Perpetual Inventory System Definition
A perpetual inventory system is opposed to a periodic inventory system. In a periodic inventory system a company tallies up their inventory stocks every once in a while. Or periodically. Then they compare a current number against a previous number to determine inventory change over time. They're also a vital form of eCommerce shipping software.
But in a perpetual inventory system, inventory levels are monitored in real time. And all inventory management and control decisions can be made at any time based on current, accurate numbers. Because those numbers are all updated perpetually, after every purchase and every sale. A perpetual inventory system is like a consistent ABC analysis that helps you stay on top of your inventory, track your reorder points in real time, and never have to wonder how accurate your inventory reports are.
Inventory Synonym: Another Word for Inventory
There are some other ways to refer to the goods a company has on-hand. Here are some inventory synonyms:
Inventory vs Stock: Is Stock the Same as Inventory?
Stock is what’s sold by a business, perhaps through a wholesale marketplace. The merchandise inventory, in other words. Stock doesn’t include the goods and materials required to produce finished products. That’s what inventory is: all the materials required to produce finished goods, along with the finished goods themselves. In other words, inventory and stock control and management are two sides of the same coin, with a few similarities on each side, but different values to the company overall.
Inventory can be managed through the use of an ERP accounting system. Learn about the benefits of ERP to understand how it's possible. It's also possible to use a SKU number to manage inventory.
Inventory vs Supplies
Supplies are a type of inventory. Supplies, or supply inventory, is usually another name for MRO inventory. It’s composed of the consumable materials, equipment, and supplies that are used for production but aren’t a part of the finished product.
Examples include personal protective equipment, cleaning supplies, office supplies, tooling and industrial equipment, and more.
Frequently Asked Questions About Inventory Definition
The inventory definition covers so much ground, and there’s always more to learn. Our answers to these frequently asked questions will pique your curiosity and get you on track to keep exploring the inventory definition and how it relates to your business.

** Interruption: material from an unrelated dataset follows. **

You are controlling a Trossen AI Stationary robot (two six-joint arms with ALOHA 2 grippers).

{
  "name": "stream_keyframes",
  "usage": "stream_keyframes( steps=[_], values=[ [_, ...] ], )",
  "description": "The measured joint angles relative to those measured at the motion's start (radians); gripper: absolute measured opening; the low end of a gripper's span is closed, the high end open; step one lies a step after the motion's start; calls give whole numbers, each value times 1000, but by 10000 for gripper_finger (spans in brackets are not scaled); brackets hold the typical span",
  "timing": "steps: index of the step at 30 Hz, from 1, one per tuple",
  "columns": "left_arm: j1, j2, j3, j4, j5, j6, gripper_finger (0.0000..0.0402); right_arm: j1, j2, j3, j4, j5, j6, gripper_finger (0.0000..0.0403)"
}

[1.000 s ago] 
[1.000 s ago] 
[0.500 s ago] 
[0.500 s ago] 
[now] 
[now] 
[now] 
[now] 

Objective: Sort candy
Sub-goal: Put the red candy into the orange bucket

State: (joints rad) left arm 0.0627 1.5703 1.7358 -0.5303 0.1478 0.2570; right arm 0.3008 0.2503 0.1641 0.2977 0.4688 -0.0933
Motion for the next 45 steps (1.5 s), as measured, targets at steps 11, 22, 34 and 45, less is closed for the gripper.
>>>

How Do You Spell Inventory?
Here’s how to spell inventory:
That’s not to be confused with the plural inventories.
Remember, a y for singular, and ies for plural.
What is the Inventory Pronunciation?
The phonetic American pronunciation of inventory is IN-ven-taw-ree. The accent is on the first syllable.
The phonetic British and Australian pronunciation is IN-ven-tree. The accent is also on the first syllable.
How Do I Use Inventory in a Sentence?
Here’s a few ways to use inventory in a sentence:
As a noun:
We counted the bar’s inventory using a bar inventory spreadsheet after last call.
The inventory was shockingly low after the sale.
Pipeline inventory refers to inventory currently in transit between two parts of the inventory pipeline.
As a verb:
We inventoried all the books in the library.
Inventory Definition: That’s Definitely a Full Inventory!
Thus ends our exploration of what is inventory and the definition of inventory. There are a lot of related concepts and definitions. A solid grasp of them provides good context for a deeper understanding of what inventory means.
And what makes us qualified to provide such a definition?
We created an industry-leading B2B eCommerce platform and online marketplace that helps businesses manage their inventories smoothly.